**WHAT NEEDS TO BE DONE:**
Reproduce all of the listing below without alteration.

--*--

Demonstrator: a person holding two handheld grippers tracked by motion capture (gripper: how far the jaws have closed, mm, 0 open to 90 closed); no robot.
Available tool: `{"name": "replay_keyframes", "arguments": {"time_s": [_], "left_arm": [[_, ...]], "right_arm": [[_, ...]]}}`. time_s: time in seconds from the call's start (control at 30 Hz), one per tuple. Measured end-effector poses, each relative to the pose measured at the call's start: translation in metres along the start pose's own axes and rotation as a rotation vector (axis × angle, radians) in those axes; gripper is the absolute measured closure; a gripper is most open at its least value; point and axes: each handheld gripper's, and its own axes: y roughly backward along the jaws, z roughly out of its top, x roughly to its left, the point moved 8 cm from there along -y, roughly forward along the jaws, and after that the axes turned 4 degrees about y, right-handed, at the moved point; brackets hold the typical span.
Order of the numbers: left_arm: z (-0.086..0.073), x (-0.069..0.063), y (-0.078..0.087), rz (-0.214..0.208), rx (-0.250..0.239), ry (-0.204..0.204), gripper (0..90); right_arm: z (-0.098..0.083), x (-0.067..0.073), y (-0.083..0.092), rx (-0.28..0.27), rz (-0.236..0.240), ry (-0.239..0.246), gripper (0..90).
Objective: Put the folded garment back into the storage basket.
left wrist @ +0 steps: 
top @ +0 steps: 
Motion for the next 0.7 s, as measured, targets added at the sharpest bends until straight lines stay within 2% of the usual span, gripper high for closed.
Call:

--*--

**ANSWER SECTION:**
Demonstrator: a person holding two handheld grippers tracked by motion capture (gripper: how far the jaws have closed, mm, 0 open to 90 closed); no robot.
Available tool: `{"name": "replay_keyframes", "arguments": {"time_s": [_], "left_arm": [[_, ...]], "right_arm": [[_, ...]]}}`. time_s: time in seconds from the call's start (control at 30 Hz), one per tuple. Measured end-effector poses, each relative to the pose measured at the call's start: translation in metres along the start pose's own axes and rotation as a rotation vector (axis × angle, radians) in those axes; gripper is the absolute measured closure; a gripper is most open at its least value; point and axes: each handheld gripper's, and its own axes: y roughly backward along the jaws, z roughly out of its top, x roughly to its left, the point moved 8 cm from there along -y, roughly forward along the jaws, and after that the axes turned 4 degrees about y, right-handed, at the moved point; brackets hold the typical span.
Order of the numbers: left_arm: z (-0.086..0.073), x (-0.069..0.063), y (-0.078..0.087), rz (-0.214..0.208), rx (-0.250..0.239), ry (-0.204..0.204), gripper (0..90); right_arm: z (-0.098..0.083), x (-0.067..0.073), y (-0.083..0.092), rx (-0.28..0.27), rz (-0.236..0.240), ry (-0.239..0.246), gripper (0..90).
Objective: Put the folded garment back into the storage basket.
left wrist @ +0 steps: 
top @ +0 steps: 
Motion for the next 0.7 s, as measured, targets added at the sharpest bends until straight lines stay within 2% of the usual span, gripper high for closed.
Call:

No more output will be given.